FIG. 1. FSTL1 and FSTL3 expression is induced in heart failure. FST (A), FSTL1 (B), and FSTL3 (C) expression was determined using real-time RT-PCR in myocardial samples from donor hearts (Donor, n = 9) and heart failure patients (HF, n = 27). Results are expressed in relative units, and the P value (nonparametric unpaired t test) is given for each comparison. D, Fst, Fstl1, and Fstl3 expression was analyzed in rat heart 3 wk after thoracic aortic banding (black bars) or sham operation (white bars). *, P < 0.05; **, P < 0.005; ***, P < 0.0005 (parametric unpaired t test, n = 7).

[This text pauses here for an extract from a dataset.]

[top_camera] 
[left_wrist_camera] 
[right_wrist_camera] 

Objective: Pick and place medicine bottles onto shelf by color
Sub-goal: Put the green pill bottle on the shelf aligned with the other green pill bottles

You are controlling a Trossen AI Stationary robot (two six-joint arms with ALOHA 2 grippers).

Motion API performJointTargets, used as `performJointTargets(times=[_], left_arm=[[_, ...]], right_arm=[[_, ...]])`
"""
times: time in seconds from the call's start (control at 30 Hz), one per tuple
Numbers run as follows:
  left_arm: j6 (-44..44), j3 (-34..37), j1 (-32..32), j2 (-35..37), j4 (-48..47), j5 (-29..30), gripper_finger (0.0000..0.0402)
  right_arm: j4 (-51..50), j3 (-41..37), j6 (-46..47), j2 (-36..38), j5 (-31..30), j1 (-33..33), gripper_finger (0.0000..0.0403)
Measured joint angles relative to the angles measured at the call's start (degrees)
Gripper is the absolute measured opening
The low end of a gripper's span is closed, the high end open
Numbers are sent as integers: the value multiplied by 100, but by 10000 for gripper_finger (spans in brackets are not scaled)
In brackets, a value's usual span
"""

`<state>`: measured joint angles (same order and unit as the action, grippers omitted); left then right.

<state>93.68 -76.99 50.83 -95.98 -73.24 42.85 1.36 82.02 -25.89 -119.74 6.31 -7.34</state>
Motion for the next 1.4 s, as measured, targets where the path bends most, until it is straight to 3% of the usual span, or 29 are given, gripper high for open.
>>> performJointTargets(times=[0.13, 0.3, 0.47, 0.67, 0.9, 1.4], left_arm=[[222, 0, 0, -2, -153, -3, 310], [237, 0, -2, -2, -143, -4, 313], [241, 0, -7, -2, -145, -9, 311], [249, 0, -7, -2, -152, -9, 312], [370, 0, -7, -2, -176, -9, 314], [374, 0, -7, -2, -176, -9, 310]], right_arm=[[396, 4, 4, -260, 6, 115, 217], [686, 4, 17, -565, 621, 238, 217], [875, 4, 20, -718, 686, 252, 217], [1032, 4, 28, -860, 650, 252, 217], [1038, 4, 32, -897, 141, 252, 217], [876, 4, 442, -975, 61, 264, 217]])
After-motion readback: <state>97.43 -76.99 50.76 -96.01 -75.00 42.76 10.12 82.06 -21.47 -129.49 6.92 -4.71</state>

To determine their cellular distribution, sections of myocardium from both donors and heart failure patients were stained with antibodies specific for FST, FSTL1, and FSTL3 (Fig. 2). FSTL1 and FSTL3 staining was clearly seen in myocytes, the major cell type present in myocardium. Consistent with the gene expression data, staining of FSTL1 and FSTL3 proteins was significantly more intense in heart failure samples compared with donors. Both FSTL1 and FSTL3 were also evident in vascular endothelial cells of capillaries and small vessels within the myocardium. FSTL1 was also present in smooth muscle cells of larger vessels (Fig. 2F). Neither FSTL1 nor FSTL3 were present in interstitial cells (fibroblasts) in the sections examined. In contrast, FST expression was evident in both perivascular interstitial cells (fibroblasts) and vascular endothelial cells but was not evident in cardiac myocytes.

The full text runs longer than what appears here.